◆ **WORK REQUIRED**
The reply should hold every line of the listing exactly, and none of its images.

◆ **DATASET EXTRACT**
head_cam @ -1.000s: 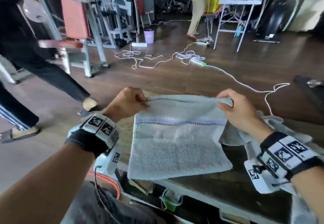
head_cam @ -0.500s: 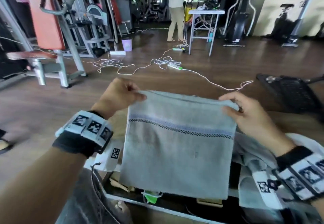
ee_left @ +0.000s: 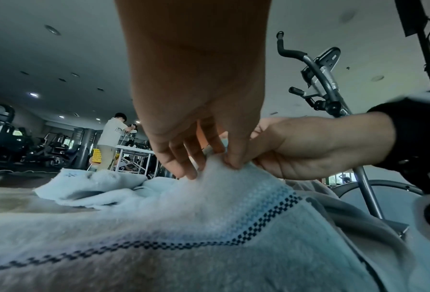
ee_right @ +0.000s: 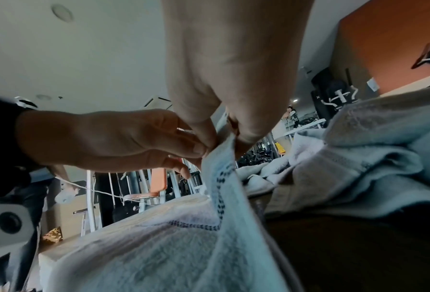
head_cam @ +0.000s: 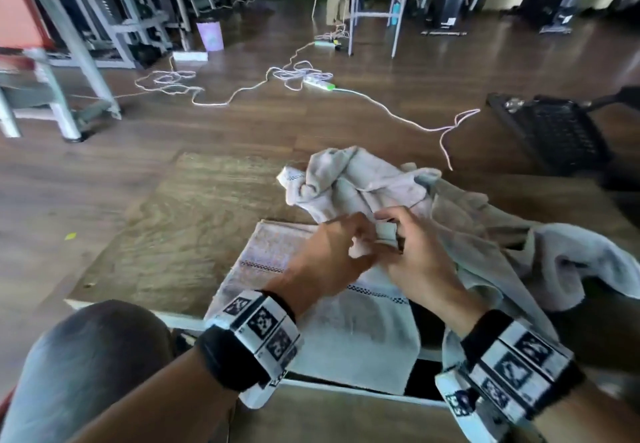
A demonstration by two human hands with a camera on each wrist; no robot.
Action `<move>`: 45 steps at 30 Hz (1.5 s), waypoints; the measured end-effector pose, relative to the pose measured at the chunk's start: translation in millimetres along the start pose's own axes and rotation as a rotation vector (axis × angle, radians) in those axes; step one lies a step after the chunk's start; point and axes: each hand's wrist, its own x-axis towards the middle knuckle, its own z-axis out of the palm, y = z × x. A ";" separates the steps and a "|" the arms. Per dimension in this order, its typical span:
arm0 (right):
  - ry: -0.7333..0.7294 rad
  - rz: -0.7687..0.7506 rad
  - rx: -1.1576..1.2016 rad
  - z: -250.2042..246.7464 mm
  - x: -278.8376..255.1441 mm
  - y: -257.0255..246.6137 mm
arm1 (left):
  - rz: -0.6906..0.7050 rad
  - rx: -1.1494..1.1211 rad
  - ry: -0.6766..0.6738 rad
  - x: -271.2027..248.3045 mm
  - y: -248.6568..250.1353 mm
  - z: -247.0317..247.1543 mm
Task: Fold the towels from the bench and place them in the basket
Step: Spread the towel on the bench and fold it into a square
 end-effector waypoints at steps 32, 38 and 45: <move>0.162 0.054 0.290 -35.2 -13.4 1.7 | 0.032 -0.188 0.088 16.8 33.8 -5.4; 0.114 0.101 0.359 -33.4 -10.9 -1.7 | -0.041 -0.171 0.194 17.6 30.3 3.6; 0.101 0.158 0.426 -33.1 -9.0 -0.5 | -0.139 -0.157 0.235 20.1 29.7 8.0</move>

◆ **RESPONSE FOR THIS EXERCISE**
head_cam @ -1.000s: 
head_cam @ -0.500s: 
ee_left @ +0.000s: 
ee_right @ +0.000s: 
head_cam @ +0.000s: 
A demonstration by two human hands with a camera on each wrist; no robot.
Action `<move>`: 45 steps at 30 Hz (1.5 s), waypoints; the measured end-effector pose, relative to the pose measured at the chunk's start: translation in millimetres along the start pose's own axes and rotation as a rotation vector (axis × angle, radians) in those axes; step one lies a step after the chunk's start; point and axes: each hand's wrist, its own x-axis towards the middle knuckle, its own z-axis out of the palm, y = z × x. A ";" separates the steps and a "|" the arms. Per dimension in this order, its typical span:
arm0 (right):
  - ry: -0.7333..0.7294 rad
  - rz: -0.7687..0.7506 rad
  - rx: -1.1576..1.2016 rad
  - z: -250.2042..246.7464 mm
  - x: -278.8376..255.1441 mm
  - y: -257.0255..246.6137 mm
arm1 (left):
  - rz: -0.6906..0.7050 rad
  - rx: -1.1494..1.1211 rad
  - ry: -0.6766..0.6738 rad
  - x: -271.2027..248.3045 mm
  - y: -248.6568..250.1353 mm
  - z: -247.0317..247.1543 mm
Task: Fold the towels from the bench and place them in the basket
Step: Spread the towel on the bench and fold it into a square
 end-effector waypoints at steps 32, 38 and 45: <move>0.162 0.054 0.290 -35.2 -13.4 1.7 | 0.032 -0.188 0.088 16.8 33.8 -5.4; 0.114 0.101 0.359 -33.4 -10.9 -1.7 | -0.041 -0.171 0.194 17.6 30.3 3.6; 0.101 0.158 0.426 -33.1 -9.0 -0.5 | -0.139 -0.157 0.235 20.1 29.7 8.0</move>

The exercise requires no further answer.